# Square Reo Bottles



## Rob Fisher

Not sure if any of you have been following the Square Bottle thread on ECF?

http://www.e-cigarette-forum.com/forum/reos-mods/559849-square-bottles.html

In a nutshell it doubles the amount of liquid you can use in your REO’s… I will be on the hunt for small square bottles from now on… I don’t really want to ship them all the way from Amazon… there must be something similar we can find locally!

Reactions: Like 2


----------



## shabbar

Do let us know if you find any


----------



## ET

i hear triangle bottles are now where its at

Reactions: Like 1 | Funny 1


----------



## MarkK

@Rob Fisher, Time to visit plastics for Africa. Try not too buy too many tool and tackle boxes while there 
Every time I come out of there with cr*p I don't need.. lol


----------



## Rob Fisher

MarkK said:


> @Rob Fisher, Time to visit plastics for Africa.
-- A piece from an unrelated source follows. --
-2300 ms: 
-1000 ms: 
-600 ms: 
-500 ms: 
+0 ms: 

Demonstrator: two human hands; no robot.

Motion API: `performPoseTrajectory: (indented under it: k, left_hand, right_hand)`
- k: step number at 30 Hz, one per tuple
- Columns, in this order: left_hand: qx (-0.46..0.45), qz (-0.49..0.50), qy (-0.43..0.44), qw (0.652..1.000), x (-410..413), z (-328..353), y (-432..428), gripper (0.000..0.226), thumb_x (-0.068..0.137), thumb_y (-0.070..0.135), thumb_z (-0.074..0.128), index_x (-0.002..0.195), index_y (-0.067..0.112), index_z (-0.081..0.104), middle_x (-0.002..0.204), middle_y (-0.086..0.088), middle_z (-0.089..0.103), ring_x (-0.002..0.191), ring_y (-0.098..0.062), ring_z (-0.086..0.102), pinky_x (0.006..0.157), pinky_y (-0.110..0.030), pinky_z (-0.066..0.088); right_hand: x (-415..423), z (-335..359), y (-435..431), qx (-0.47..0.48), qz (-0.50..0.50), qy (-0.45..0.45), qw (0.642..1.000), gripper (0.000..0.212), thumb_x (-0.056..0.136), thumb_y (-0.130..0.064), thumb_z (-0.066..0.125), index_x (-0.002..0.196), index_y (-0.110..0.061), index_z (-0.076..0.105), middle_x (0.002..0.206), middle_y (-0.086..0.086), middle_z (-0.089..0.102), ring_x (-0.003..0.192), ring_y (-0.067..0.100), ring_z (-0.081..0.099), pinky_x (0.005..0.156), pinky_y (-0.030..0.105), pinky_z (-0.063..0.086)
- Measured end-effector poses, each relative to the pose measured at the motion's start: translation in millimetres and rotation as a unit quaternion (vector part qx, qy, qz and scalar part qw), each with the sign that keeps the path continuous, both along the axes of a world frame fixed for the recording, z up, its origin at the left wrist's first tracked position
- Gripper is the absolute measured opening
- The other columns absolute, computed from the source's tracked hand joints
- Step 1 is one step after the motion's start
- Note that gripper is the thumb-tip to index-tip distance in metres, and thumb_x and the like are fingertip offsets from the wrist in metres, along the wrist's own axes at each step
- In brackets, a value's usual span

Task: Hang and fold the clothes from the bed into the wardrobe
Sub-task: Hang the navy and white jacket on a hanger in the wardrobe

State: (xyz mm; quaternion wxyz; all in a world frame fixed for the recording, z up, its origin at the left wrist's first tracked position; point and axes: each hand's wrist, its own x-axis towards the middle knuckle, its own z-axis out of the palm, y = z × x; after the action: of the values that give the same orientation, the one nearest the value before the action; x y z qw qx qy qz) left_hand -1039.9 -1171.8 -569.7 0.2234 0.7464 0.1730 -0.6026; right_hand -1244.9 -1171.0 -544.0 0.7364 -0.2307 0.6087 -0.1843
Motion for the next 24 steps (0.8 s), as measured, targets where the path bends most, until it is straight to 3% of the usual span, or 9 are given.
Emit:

Try not too buy too many tool and tackle boxes while there
> Every time I come out of there with cr*p I don't need.. lol


 
I would visit them but they are everywhere except in Durbs.


----------



## Rob Fisher

shabbar said:


> Do let us know if you find any


 
Roger that!


----------



## Rob Fisher

denizenx said:


> i hear triangle bottles are now where its at


 
I hear that the bacon concentrate I was holding for you may now be in the gorge!


----------



## Andre

shabbar said:


> Do let us know if you find any


Yes, please let us know.


----------



## ET

Rob Fisher said:


> I hear that the bacon concentrate I was holding for you may now be in the gorge!


 
nooooooooooooo bacon kips nooooooooooooooooo	

save me

Reactions: Like 1


----------



## MarkK

@Rob Fisher I will check plastics for Africa and plastics warehouse for you here in the cape,

Could you please send me the measurements on the bottle ?

Reactions: Thanks 1


----------



## Andre

denizenx said:


> nooooooooooooo bacon kips nooooooooooooooooo
> 
> save me


Well, in your defense, I thought that was extremely funny and Skipper should give you much credit for the entertainment.

Reactions: Agree 1


----------



## Rob Fisher

MarkK said:


> @Rob Fisher I will check plastics for Africa and plastics warehouse for you here in the cape,
> 
> Could you please send me the measurements on the bottle ?


 
The Big bottle (Round holds 6ml) needs to be 17mm x 17mm square... and height including cap 57mm
The Small bottle (Round holds 3ml) needs to be 13mm x 13mm square... and height including cap 48mm


----------



## MarkK

Awesome Rob, I will stop there in the morning and let you know  
I will also check if we can order from a catalog if i cant spot any on the sales floor

Reactions: Like 1 | Thanks 1


----------



## ET

might also try looking in some of the chinese shops or such that are scattered around the country?

Reactions: Like 1


----------



## MarkK

denizenx said:


> might also try looking in some of the chinese shops or such that are scattered around the country?


 
Hellz yea, it just sucks that you cant ask them for some thing specific lol, the owners just look at you like you must figure out they dont speak english ? I started taking my tablet with me and showing a picture of what i wanted ;D much better results lol


----------



## MarkK

@Rob Fisher, Unfortuantly no luck today sir. I am going to have to check the factory shops in montague gardens some time in the next week

Reactions: Thanks 1


----------



## Silver

@Rob Fisher , most interesting
I can see why this would make a REO Mini quite a lot more useful
I wonder if it makes any difference to the squonking action?


----------



## ET

i guess it would put the square bottle under more pressure when you squonk, well the corners in any case. same reason they stopped making square towers once cannon balls became more popular but really the tradeoff for a little less tensile strength vs a whole shebang more juice seems well worth it

Reactions: Like 1 | Agree 1


----------



## Rob Fisher

Silver said:


> @Rob Fisher , most interesting
> I can see why this would make a REO Mini quite a lot more useful
> I wonder if it makes any difference to the squonking action?


 
The guys that have done it overseas are over the moon!

Reactions: Like 1


----------



## devdev

Surely it won't be long before Redeyedancer makes the change himself?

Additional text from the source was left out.